Phase transition of $(Pb_{1-x}Ba_x)(Zr_{0.4}Ti_{0.6})O_3$ solid solutions which are in the highly disordered state has been investigated.
X-ray diffraction patterns of sintered compacts show that tetragonality(c/a) decreases with increasing Ba content. As Ba content increases, phase transition appears more diffuse.
Decreasing tetragonality means that oxygen octahedra in the perovskite structure changes from distorted to undistorted shape.
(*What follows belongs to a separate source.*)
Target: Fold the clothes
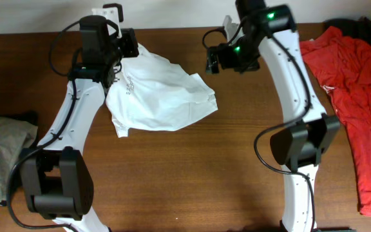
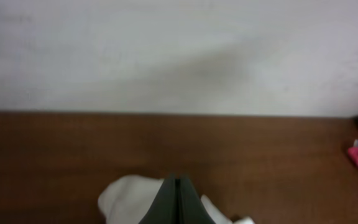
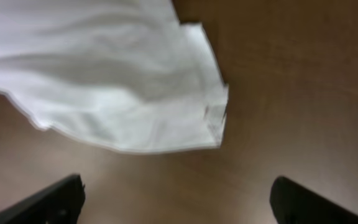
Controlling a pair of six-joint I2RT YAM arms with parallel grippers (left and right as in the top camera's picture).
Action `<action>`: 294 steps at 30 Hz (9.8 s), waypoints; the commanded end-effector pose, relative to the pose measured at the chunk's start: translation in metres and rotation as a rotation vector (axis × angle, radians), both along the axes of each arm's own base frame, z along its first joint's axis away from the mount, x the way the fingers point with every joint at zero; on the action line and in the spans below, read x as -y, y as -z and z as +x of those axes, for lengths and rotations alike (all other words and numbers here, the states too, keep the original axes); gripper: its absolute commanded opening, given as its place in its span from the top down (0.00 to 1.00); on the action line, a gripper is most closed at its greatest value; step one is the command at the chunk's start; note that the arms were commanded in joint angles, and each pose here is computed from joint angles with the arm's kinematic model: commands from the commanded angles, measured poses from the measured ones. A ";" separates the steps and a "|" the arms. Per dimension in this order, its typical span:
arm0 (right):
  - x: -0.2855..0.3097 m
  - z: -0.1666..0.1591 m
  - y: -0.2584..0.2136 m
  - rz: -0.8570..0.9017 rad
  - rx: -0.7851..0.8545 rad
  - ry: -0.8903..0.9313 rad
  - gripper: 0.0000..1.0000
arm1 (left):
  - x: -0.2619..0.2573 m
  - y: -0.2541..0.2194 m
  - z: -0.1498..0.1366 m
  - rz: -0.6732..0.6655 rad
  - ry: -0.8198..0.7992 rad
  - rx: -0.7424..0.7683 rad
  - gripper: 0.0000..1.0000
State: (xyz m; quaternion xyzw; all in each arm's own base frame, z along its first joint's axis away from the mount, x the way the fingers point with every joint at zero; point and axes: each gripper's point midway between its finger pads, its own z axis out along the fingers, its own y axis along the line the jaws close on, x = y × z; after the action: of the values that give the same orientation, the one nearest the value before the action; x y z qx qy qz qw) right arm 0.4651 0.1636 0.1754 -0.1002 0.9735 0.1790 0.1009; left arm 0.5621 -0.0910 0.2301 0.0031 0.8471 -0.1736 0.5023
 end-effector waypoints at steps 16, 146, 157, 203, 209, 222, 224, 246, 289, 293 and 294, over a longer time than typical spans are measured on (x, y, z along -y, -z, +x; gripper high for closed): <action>-0.078 0.035 0.186 0.113 0.031 -0.074 0.21 | 0.014 0.032 -0.038 0.047 0.051 -0.206 1.00; 0.097 0.011 -0.158 -0.171 0.427 0.432 0.96 | 0.130 0.243 -0.032 0.110 0.298 -0.424 1.00; 0.099 0.012 -0.158 -0.172 0.428 0.437 0.96 | 0.052 -0.059 0.010 0.263 -0.034 0.108 1.00; 0.154 -0.078 -0.230 -0.234 0.499 0.632 0.96 | -0.134 -0.377 -0.242 0.305 -0.486 0.665 1.00; 0.147 -0.032 -0.158 -0.295 0.320 0.611 0.96 | -0.135 -0.248 -0.091 0.328 -0.398 0.339 1.00; 0.143 0.074 0.037 -0.391 0.093 0.580 0.96 | -0.122 0.072 0.082 0.335 -0.286 -0.062 1.00; 0.150 0.082 0.035 -0.380 0.124 0.598 0.58 | -0.120 0.072 0.084 0.335 -0.284 -0.057 0.99; 0.230 -0.002 0.115 -0.349 -0.334 0.660 0.01 | -0.018 0.126 -0.034 0.465 -0.042 -0.550 0.30; 0.145 -0.009 0.223 0.091 -0.035 0.656 0.96 | -0.012 0.071 -0.142 0.480 -0.007 -0.625 0.30; 0.156 -0.011 0.219 0.068 -0.028 0.657 0.96 | -0.016 0.090 -0.147 0.501 -0.003 -0.652 0.31; 0.163 -0.010 0.215 0.069 -0.023 0.668 0.96 | -0.017 0.108 -0.158 0.507 0.007 -0.695 0.32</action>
State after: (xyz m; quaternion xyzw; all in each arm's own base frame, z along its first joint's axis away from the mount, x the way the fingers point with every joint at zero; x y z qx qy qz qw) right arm 0.4864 0.0130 0.0001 0.2103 0.9342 0.2008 0.2068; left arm 0.4231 -0.0812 0.1438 0.0719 0.9768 0.0394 0.1979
As tetragonality decreases, near the transition temperature potential energy curve takes different shape, that is, the potential well depth becomes shallow and the probability that fluctuation of the order parameter occurs becomes larger. The easily excitable fluctuation leads to the local disorder and further causes the local disorder mode to couple the polar lattice mode. As the disregistry of lattice parameter δ(=c/a-1) decreases, phase transition takes more diffuse characteristics.
The solid solutions undergoing DPT tend to show large relaxation time whereas those of sharp transition tend to show small relaxation time. From this fact, an attempt was made to explain the dielectric maximum temperature(Tm) shift to high temperature with increasing external frequencies.
Hysteresis loop and T.M.A. experiments show that very diffuse transition (x=0.4) appears to be field-induced transition.